By contrast, Gonaver’s statement would not have the same effect, as she has given no indication that she would be unwilling to uphold state and federal Constitutions. Rather, she simply "wanted it on record that I am a pacifist" and wished to express her objection to the oath’s infringement upon the beliefs of religious pacifists. Significantly, her position is supported by other state institutions such as the University of California, which allows employees to attach an addendum to the oath as long as it does not negate the oath. UC even provides examples of such addendums, such as "This is not a promise to take up arms in contravention of my religious beliefs."

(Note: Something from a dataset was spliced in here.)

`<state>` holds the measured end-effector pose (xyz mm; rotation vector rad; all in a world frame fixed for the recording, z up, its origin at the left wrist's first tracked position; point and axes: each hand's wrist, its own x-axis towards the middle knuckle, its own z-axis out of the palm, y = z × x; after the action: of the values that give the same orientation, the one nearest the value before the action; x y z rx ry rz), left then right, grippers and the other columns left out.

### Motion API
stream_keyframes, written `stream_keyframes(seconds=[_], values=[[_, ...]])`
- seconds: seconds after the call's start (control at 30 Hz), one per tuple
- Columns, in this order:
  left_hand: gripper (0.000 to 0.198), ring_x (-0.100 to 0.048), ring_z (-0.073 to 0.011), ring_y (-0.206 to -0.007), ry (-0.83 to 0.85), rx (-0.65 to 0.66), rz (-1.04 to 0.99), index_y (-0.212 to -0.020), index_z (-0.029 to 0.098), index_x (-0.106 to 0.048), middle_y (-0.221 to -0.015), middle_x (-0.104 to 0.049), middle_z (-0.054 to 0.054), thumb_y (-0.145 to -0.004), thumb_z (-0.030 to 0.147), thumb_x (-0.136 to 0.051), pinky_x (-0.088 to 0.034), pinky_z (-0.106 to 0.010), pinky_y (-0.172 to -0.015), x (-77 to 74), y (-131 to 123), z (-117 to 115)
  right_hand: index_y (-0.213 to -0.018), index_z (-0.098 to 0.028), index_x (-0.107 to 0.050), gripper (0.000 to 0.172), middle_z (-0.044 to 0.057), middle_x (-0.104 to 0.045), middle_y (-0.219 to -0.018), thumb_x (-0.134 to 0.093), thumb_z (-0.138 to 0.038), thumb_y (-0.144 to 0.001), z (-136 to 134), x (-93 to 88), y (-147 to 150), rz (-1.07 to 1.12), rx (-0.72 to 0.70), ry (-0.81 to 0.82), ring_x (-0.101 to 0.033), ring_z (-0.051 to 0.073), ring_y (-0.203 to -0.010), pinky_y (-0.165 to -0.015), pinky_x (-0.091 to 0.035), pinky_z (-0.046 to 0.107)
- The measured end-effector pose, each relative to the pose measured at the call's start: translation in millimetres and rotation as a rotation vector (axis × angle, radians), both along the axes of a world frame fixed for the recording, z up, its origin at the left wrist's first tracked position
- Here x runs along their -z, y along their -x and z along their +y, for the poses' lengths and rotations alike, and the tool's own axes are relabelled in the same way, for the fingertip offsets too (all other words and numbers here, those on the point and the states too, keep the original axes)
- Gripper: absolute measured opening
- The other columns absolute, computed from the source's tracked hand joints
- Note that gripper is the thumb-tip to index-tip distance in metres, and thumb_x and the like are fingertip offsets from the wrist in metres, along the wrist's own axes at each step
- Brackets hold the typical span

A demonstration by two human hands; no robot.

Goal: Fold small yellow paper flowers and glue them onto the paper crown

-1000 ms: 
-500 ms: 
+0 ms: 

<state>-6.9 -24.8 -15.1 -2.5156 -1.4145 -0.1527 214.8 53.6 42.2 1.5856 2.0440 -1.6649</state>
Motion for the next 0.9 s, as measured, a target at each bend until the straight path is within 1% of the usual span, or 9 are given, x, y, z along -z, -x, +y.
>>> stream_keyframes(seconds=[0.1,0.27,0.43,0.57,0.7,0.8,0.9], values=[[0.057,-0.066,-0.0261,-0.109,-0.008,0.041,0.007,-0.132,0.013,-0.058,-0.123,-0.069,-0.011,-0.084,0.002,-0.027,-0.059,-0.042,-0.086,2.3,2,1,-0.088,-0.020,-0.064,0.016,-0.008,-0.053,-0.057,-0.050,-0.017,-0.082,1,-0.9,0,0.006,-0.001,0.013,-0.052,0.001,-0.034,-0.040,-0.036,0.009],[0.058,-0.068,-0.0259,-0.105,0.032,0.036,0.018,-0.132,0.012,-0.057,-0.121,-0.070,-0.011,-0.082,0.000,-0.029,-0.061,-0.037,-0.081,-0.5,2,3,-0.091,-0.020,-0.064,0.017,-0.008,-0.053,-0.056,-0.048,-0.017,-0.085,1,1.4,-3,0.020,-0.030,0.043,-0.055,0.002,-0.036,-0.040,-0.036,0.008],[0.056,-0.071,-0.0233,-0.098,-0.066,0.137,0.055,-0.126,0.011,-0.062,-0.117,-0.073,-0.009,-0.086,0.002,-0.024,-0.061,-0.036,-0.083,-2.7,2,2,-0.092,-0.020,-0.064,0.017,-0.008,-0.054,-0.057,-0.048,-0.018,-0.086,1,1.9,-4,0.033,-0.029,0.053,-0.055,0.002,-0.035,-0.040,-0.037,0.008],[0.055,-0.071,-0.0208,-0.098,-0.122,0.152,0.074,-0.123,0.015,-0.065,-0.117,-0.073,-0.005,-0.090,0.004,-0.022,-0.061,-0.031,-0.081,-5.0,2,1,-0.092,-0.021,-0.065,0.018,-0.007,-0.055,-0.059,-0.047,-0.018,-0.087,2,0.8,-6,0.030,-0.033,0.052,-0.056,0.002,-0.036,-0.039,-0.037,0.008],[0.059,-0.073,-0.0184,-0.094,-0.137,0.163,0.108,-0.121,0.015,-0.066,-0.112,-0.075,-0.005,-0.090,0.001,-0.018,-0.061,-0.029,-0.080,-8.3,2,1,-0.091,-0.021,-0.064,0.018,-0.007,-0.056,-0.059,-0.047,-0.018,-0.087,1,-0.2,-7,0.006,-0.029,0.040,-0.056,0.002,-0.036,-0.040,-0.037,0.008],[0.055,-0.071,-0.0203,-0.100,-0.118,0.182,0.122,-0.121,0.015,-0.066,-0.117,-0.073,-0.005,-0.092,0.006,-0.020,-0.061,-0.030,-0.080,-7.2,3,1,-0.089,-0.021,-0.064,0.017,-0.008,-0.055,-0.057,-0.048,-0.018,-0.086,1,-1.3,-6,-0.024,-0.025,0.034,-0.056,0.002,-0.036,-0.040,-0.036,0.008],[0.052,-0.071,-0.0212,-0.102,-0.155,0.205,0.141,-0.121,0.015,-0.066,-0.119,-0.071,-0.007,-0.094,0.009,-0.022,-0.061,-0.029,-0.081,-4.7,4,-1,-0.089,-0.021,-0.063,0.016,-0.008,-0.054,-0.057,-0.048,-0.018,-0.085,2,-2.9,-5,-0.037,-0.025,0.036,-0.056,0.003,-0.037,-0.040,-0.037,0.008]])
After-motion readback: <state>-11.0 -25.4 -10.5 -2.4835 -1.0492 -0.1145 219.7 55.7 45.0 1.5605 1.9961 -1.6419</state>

CSU-Fullerston, however, has taken a much harder line with Gonaver. This is all the more baffling in light of a similar episode at California State University-East Bay in February of this year. Marianne Kearney-Brown, who had been hired to teach math at the school, was fired for refusing to sign the oath unamended and instead inserting "nonviolently" in front of the word "support," crossing out the word "swear," and circling the word "affirm." CSU-East Bay soon thereafter reversed course and reinstated Kearney-Brown, who, as a Quaker, had objected to the oath for essentially the same reasons as Gonaver. In response to the case, the state’s Attorney General’s office had drafted a statement saying that the oath did not commit employees to take up arms in the country’s defense. The university allowed Kearney-Brown to attach this statement, thereby removing her objections to the oath.
CSU-Fullerton would do well to learn from the East Bay case. Thus far, it has stood its ground, declaring that it is not affected by how other public institutions handle the oath and that allowing Gonaver to attach her statement would violate state law. It has maintained that CSU-East Bay’s decision to allow Kearney-Brown to attach the Attorney General statement does not affect its stance because the Attorney General statement is different from an addendum. Questionable logic, it would seem.
It will be interesting to see how Gonaver’s case is resolved. The imposition of a loyalty oath on a college campus is troubling in itself, and the terms of the oath at issue here are clearly flawed in going beyond a basic requirement to uphold the state and federal Constitutions. CSU-Fullerton has caused further damage by taking such a hard line towards Gonaver’s request to add a personal statement. It is time for the university to admit its mistake and reverse course.